He called me out to the backyard. Chin in hand, sitting at the kitchen counter, hunched over my phone, I sighed and looked up. “What?”
Usually I’m the one dragging my family out back to appreciate particularly good sunsets with me. But this time he led me out and faced me away from the sunset, where the light was hitting a band of white clouds over my neighbors’ roofs in such a way that the giant puffs—sure sign of a Florida thunderstorm developing in the distance—were glowing. I held my breath as they in slow motion grew larger and drew closer, turning from white to peach to pink against the deep blue sky. Some portion of the moon hung in the sky above us. I stood motionless and stared, inhaling and exhaling slowly.

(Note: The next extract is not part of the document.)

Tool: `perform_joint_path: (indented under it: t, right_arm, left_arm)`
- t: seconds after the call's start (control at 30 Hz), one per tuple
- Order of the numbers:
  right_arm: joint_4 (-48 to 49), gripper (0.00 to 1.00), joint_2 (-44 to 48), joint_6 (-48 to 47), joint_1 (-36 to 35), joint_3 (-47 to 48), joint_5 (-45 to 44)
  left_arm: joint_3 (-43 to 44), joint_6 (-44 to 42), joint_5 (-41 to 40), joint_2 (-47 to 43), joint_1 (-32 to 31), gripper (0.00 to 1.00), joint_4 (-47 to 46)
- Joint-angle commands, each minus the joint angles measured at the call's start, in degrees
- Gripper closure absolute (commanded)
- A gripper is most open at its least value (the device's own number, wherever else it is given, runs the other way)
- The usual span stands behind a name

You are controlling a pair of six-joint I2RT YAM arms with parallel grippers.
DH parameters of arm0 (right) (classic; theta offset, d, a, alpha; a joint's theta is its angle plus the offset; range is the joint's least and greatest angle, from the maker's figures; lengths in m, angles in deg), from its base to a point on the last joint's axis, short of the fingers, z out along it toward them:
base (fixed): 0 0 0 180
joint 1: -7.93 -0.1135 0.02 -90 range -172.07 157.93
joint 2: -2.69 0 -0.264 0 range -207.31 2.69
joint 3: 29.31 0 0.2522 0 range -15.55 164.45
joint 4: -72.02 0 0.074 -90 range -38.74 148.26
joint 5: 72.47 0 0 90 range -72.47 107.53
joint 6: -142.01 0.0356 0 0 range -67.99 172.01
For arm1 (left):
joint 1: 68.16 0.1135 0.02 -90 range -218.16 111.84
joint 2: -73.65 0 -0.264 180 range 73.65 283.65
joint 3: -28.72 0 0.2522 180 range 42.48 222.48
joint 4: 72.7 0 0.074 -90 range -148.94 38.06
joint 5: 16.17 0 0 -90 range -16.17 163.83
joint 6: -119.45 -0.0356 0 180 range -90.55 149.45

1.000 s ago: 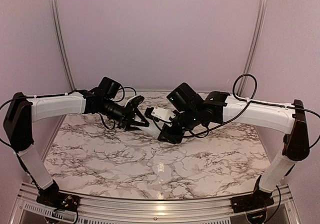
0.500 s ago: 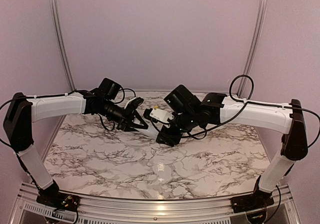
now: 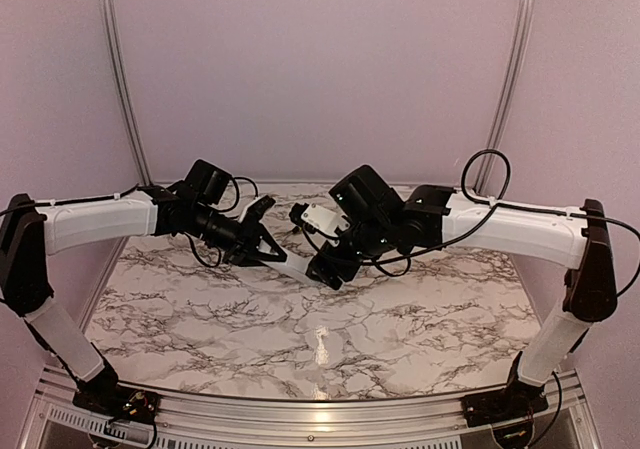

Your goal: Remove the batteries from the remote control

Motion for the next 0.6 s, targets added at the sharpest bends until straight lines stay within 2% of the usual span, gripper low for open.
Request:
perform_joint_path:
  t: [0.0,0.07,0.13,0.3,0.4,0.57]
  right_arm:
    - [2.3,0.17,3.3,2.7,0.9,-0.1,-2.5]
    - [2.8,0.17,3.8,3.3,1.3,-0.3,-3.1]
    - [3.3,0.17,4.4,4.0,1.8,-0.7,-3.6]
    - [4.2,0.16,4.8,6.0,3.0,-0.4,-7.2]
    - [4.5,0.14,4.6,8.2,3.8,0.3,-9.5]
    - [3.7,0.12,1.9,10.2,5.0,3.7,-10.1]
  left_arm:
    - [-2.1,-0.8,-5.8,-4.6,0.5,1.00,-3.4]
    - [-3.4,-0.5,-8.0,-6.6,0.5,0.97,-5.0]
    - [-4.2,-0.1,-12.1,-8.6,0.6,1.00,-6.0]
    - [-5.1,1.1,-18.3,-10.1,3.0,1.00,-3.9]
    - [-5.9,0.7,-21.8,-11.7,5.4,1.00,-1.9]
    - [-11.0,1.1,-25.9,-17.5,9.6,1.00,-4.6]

I looked at Dan. He asked if I was okay. What is okay, really? I’d been fluctuating between ends of the spectrum—deep gratitude and joy swinging to sorrow and confusion, and back again. It was a wisely cautious question on his part. I shrugged, knowing tears were close to the surface. He stayed close for a couple of minutes, then turned to go back inside where the kids were playing, leaving me to my thoughts.

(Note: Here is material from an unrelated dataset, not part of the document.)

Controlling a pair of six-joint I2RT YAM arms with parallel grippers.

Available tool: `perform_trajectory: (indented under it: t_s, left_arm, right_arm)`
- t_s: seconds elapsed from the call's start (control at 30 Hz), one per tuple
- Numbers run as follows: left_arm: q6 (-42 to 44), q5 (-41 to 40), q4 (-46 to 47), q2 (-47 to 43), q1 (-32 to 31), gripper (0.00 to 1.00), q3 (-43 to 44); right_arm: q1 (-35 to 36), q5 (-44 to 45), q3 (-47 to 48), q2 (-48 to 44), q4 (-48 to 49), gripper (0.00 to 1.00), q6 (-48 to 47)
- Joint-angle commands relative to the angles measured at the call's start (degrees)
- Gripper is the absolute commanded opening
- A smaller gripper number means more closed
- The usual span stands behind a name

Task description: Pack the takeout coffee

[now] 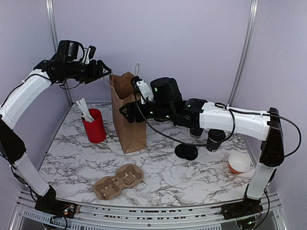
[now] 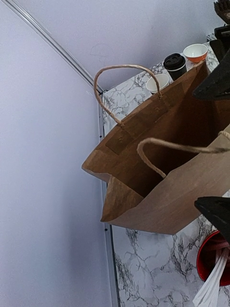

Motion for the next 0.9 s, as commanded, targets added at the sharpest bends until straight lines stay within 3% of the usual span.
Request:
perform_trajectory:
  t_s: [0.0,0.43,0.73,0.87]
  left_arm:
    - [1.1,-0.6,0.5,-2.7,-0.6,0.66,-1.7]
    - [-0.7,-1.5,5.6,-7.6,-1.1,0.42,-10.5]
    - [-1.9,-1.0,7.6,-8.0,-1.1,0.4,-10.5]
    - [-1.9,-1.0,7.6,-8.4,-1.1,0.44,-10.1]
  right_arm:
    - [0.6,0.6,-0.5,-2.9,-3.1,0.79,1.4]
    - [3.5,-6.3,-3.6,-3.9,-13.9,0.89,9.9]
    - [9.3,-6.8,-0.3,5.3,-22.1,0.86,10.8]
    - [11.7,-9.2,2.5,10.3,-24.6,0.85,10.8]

The wind was warm after a record high day for April, the air refreshing on my skin—that perfectly sweet and smooth kind of breeze that you want to relish a little longer. Warm. Comforting.
A 3-year-old boy from church left earth for heaven less than two weeks ago. He is safe, whole, and well there. He is good now, better than good, but I keep crying. I think of him when my own preschooler drives me crazy. When she whispers love in my ear with hot little breaths. When she squeezes her arms around my neck so tight and plants wet kisses all over my face. When she practices a song in her class, where he is missed: “He’s got the whole world in his hands…”
When I lock eyes with her, she says, “I love you too, Mommy,” even though I haven’t said anything.
The breeze feels like life, beautiful and soft. And at the same time I am weeping for the pain it brings as it moves over my skin. I feel alive, and it hurts, and so I stand in my backyard and stare at the sky and let the tears come.